All living creatures are, ultimately, bound by severe limits. We look at the birds and envy them their freedom. But birds must obey the winds, the rain, the strength of their wings. All creatures are bound by their senses, intelligence, or mortality.

For Alice, taking upon a geas is simply honouring this primeval fact.

Shit filter

Hello! This is Alice. Today she wants to talk about one of the most important things a writer can own: the shit filter!

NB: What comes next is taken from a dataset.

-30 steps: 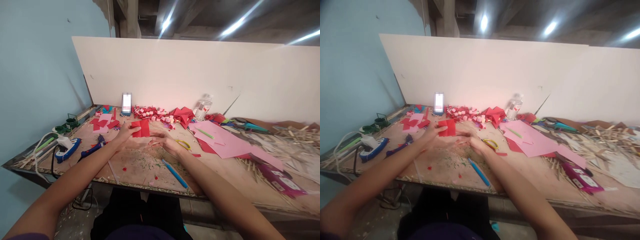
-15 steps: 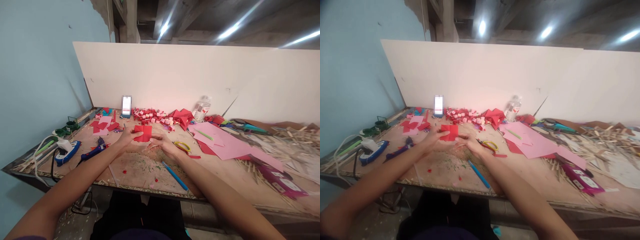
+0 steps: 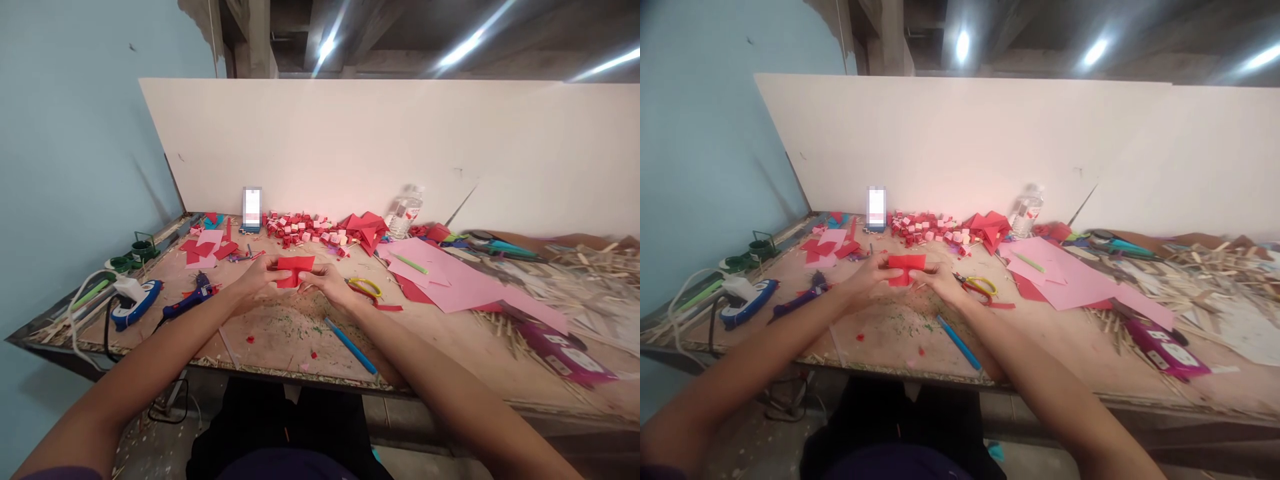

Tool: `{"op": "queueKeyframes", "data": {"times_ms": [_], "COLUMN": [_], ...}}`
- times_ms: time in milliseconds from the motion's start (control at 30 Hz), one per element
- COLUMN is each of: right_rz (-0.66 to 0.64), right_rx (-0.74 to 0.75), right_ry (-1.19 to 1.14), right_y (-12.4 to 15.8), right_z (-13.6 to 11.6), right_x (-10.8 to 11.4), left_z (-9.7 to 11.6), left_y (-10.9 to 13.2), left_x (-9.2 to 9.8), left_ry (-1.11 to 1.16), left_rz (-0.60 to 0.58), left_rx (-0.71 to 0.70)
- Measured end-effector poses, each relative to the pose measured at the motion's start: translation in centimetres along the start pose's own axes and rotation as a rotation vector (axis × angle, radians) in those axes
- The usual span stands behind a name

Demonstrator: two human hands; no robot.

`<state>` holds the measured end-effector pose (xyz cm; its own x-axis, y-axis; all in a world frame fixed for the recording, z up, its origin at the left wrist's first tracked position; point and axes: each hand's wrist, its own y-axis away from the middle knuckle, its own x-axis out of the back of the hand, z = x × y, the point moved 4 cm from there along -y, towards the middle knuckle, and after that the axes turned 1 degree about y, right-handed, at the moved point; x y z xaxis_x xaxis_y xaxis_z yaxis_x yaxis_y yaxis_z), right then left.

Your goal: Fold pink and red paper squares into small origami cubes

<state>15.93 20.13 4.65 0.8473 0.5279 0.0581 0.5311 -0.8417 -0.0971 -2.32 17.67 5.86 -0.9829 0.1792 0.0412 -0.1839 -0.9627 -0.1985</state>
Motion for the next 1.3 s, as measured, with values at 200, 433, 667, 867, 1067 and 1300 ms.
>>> {"op": "queueKeyframes", "data": {"times_ms": [200, 433, 667, 867, 1067, 1300], "right_rz": [0.043, 0.049, 0.019, -0.016, -0.034, -0.01], "right_rx": [0.045, 0.095, 0.101, 0.08, 0.089, 0.076], "right_ry": [0.044, 0.161, 0.194, 0.137, 0.11, 0.091], "right_y": [0.09, 0.19, -0.02, -0.06, 0.22, 0.31], "right_z": [-0.44, -0.93, -0.61, -0.3, -0.69, -0.99], "right_x": [-0.08, -0.33, -0.3, -0.37, -0.55, -0.63], "left_z": [-0.15, -0.08, 0.04, 0.14, 0.63, 0.7], "left_y": [0.23, -0.08, -0.33, 0.27, 0.25, 0.06], "left_x": [-0.36, -0.62, -0.47, -0.72, -0.57, -0.24], "left_ry": [0.029, -0.044, -0.132, -0.053, -0.047, -0.04], "left_rz": [-0.042, -0.08, -0.063, -0.05, -0.019, -0.005], "left_rx": [-0.009, -0.036, -0.077, -0.038, -0.058, -0.066]}}
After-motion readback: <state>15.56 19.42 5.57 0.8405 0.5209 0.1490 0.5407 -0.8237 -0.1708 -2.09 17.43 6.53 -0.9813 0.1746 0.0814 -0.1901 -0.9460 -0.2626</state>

The world is full of shit. Our cities are built upon great networks designed to manage it. Our businesses, institutions, and communities teem with it. Both our ads and our art, our foes and our friends, wallow in shit – some but rarely, some each day of their entire lives.

Shit is good – it humbles and fertilises. Shit is bad – its weight depresses and veers us off course. (And it stinks.)

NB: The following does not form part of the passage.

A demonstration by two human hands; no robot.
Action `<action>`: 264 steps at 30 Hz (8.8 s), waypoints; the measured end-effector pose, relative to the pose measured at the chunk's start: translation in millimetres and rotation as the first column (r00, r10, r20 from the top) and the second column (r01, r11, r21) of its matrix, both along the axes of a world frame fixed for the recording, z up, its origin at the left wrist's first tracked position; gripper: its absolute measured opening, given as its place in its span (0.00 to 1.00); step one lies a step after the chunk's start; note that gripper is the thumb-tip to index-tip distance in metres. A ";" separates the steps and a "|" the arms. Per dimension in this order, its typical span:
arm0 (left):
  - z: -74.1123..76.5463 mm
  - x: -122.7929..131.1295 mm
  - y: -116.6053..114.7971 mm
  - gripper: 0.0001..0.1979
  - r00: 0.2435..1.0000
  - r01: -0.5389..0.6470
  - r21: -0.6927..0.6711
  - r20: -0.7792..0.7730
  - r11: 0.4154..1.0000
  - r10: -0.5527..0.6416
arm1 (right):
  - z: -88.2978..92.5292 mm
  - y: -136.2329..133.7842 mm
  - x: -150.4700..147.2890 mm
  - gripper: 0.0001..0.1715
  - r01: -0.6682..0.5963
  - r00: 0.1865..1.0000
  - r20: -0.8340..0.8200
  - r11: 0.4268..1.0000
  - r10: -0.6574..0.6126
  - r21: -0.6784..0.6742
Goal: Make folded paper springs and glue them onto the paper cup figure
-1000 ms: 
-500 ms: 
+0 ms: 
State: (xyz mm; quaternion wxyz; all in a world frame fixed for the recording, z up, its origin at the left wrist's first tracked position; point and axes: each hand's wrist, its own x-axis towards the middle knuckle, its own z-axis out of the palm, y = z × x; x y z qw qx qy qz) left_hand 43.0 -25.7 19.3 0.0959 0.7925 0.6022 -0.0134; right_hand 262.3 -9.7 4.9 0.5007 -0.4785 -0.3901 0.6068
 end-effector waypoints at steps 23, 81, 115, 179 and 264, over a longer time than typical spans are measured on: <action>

A writer’s life is similarly full of shit. This is like gravity. Denying it won’t change the fact that if you trip, you’ll hit your head. For a writer to survive her life, therefore, she needs a shit filter.

The shit filter works in two ways. First, it filters out the shit that outside world pelts us with. Our garbage-like entertainment and porn. The gloating egoists we butt heads with at meetings. Our Ouroborean bureaucracy, which seemingly intends to grind us to dust, instead of helping us.

Second, the shit filter helps us deal with our inner shit – an even more important task! It can clean up our garbage-like habits. It can kick out our own egoism. It can tune out the jabbering voice of the inner critic. It weeds the rampant gardens of our writing, so that the beautiful flowers can bloom.

Some call the shit filter “a thick skin”. Very good! Alice thinks this is the same thing. Only, Alice likes the idea of shit more than a skin like armour.

For Alice, armour sounds like a wall. You block out the bad things. You become a little, hermetically sealed bubble, where you are safe from evil influence. Shit, on the other hand, is an ever-present fact of life. Most of us have a little hole at the bottom, where shit comes out delightfully regular! And this is good, because shit is good!

Shit brings nutrients back to the soil. It creates biogas. It carries away what we can’t use, so that somebody else can (like the incredibly bad-assed dung beetles). For writers, shit humbles – we, whose writing is shitty, have no right to our bloated self-importance. Shit is a sign-post – its absence signals to us the presence of wisdom. Shit ferments – in the endless reams of shit we write, a pearl of greatness can be grown.

But we need the filter, because too much is too much. So, be kind to the sewer systems of your own life. Don’t let them get clogged.